Additional challenges exist for filesystem monitoring and reporting. Filesystem activity produces changes to the state of a filesystem. This activity can affect changes to the structure, the stored metadata, and the stored data of the directories and files. Generally speaking, this activity is not logged in any way. Rather, the filesystem itself holds its current state. Some filesystems—called “journaling” filesystems—maintain transient logs of changes for a short duration as a means of implementing the filesystem itself. These logs, however, are not typically organized in any way conducive to monitoring and reporting on the state of the filesystem and its evolutionary activity over time. These logs are typically not made available to external programs, but are instead internal artifacts of the filesystem implementation. Further, these logs are frequently purged and therefore provide a poor basis for reporting of historical and trend data.
A significant problem is that of collection, redaction, and analysis of high-level data about what a filesystem is being used for, what is stored in it, by whom and for what purpose. Solutions today involve software programs or users explicitly browsing through the filesystem structure, gathering the data required, and then analyzing it, acting on it or taking some other action based on the data.
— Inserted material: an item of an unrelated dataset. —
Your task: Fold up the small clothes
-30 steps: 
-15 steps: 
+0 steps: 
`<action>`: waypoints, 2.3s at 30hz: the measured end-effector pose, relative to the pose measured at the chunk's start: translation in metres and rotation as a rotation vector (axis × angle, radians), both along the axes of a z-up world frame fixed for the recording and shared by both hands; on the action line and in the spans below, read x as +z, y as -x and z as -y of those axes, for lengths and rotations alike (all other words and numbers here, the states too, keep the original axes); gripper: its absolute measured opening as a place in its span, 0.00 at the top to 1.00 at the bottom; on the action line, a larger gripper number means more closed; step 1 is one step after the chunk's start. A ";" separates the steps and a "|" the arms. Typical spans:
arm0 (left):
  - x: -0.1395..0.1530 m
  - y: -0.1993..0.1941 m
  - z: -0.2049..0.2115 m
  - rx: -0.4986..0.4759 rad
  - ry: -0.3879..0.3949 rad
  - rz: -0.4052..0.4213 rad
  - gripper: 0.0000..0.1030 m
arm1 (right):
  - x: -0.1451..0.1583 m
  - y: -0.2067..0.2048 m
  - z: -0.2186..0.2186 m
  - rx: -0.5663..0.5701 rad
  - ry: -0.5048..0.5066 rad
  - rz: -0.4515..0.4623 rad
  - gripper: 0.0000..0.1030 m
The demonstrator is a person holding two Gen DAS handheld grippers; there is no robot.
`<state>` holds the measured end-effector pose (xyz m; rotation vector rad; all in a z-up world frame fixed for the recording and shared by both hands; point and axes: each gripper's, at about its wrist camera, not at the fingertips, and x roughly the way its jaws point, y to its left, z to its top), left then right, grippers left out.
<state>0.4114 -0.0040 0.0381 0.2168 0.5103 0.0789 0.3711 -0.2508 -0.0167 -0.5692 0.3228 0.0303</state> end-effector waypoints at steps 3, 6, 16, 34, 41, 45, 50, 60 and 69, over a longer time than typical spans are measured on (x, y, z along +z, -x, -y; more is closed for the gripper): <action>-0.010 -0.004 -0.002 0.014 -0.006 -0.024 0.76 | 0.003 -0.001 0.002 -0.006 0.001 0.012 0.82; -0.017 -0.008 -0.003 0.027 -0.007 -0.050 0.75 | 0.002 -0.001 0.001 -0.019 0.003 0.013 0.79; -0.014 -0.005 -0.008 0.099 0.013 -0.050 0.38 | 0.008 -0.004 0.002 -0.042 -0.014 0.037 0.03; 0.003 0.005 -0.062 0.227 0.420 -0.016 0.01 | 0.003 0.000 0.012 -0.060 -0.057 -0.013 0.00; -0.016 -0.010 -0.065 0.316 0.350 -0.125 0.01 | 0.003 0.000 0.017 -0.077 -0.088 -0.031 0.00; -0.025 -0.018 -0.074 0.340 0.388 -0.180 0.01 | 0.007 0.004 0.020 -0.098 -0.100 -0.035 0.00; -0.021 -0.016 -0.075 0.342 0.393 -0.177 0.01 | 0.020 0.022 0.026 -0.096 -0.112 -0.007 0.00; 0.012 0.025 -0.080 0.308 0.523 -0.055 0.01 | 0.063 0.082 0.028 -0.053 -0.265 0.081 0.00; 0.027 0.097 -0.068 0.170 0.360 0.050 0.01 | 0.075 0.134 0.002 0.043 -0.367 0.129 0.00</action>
Collection of filesystem data proactively as operations occur is generally not done as it is generally not supported by the filesystem itself. Furthermore the accuracy of such collected data is questionable, as it reflects not an instantaneous state of the filesystem at any given moment but rather an approximate state of the filesystem over the duration of the run. Without collecting and maintaining the appropriate statistics as file operations occur, the data at the end of the run can not typically represent a correct and accurate picture of the contents of the filesystem at that time.
The problem of data collection and reporting is further compounded in the network filesystem environment. Because each server—indeed, each filesystem on each server—is a separate entity, it is therefore necessary to perform each data collection independently on each server. If reporting or monitoring is to be done across the network filesystem environment, significant challenges exist. Namely, because of the parallel and discrete nature of the collection runs, it becomes difficult to sensibly merge the collected data into a consistent snapshot of the state of the filesystem at some time.